Foreign Policy Research Institute A Nation Must Think Before it Acts Lincoln, the Presidency, and Prudence: Restoring the Union and Ending Slavery

Lincoln, the Presidency, and Prudence: Restoring the Union and Ending Slavery

This address by Dr. Mackubin Owens was given at The Institute of World Politics on February 11, 2016. A video of this lecture may be found here.

February 12, 2016 marks the 207th anniversary of Abraham Lincoln’s birth. Although Lincoln is widely revered by the American people, that reverence is not universal. Some on today’s political right condemn him for what they claim to be his violations of the Constitution, his alleged trampling of civil liberties, and his conduct of the war. Meanwhile, many on today’s political left condemn him for hesitating to free the slaves, insinuating that he was a racist who did not care about Black freedom.

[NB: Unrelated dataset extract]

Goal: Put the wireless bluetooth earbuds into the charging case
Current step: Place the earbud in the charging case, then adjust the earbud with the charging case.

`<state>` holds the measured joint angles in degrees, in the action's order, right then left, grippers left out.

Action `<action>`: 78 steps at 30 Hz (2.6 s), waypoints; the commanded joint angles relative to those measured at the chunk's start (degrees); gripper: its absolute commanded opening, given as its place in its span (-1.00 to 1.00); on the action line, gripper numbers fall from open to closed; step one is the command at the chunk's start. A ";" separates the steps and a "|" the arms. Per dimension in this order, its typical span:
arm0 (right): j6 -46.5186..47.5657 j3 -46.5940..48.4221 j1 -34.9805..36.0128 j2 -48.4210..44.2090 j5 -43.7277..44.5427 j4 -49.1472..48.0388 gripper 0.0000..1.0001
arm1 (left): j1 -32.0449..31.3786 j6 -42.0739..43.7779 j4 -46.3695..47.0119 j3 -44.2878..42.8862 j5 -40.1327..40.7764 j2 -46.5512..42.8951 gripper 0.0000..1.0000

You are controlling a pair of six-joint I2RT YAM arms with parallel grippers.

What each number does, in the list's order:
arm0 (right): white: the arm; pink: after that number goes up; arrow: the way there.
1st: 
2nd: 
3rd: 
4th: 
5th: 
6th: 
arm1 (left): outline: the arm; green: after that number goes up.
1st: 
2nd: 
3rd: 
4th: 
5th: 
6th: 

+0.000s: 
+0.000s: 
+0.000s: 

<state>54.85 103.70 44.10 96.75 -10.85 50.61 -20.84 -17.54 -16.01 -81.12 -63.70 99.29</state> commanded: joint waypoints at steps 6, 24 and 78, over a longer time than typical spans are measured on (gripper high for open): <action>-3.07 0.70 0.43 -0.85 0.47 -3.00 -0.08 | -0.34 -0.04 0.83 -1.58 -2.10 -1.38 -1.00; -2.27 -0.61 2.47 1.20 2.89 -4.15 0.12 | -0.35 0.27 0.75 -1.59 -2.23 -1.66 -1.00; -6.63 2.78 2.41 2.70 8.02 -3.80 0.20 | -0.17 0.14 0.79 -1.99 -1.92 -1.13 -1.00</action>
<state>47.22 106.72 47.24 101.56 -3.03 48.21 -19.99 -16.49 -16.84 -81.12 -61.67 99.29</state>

Interestingly, these current charges against the 16th president mirror those made by many of his contemporaries. Many Democrats at the time believed that Lincoln was acting the tyrant and that his efforts to end slavery were not sanctioned by the Constitution. On the other hand, Radical Republicans and abolitionists faulted him for moving too slowly against slavery.

But what his critics both now and then fail to recognize is that Lincoln had only one constitutional duty: to suppress the rebellion and restore the Union, and to do this he had to maintain a working coalition of, on the one hand, his own Republican party, which sought to end slavery and on the other, “War Democrats,” who were willing to fight to restore the Union but who did not want to interfere with slavery.

In addition-and this is critically important to understand-Lincoln had no power to end slavery on his own. In this age of executive overreach when our current president seems to believe that he may do whatever he wants “with a phone and a pen,” it is imperative for us to understand that Lincoln accepted the fact that he was constrained by the Constitution, which granted the Federal government no authority over the institution of slavery in the states where it existed. This authority lay strictly with the states themselves. Thus Lincoln could not, as one recent critic has written, simply end slavery with the stroke of a pen.

Lincoln clearly and concisely conveyed his understanding of his constitutional responsibility to save…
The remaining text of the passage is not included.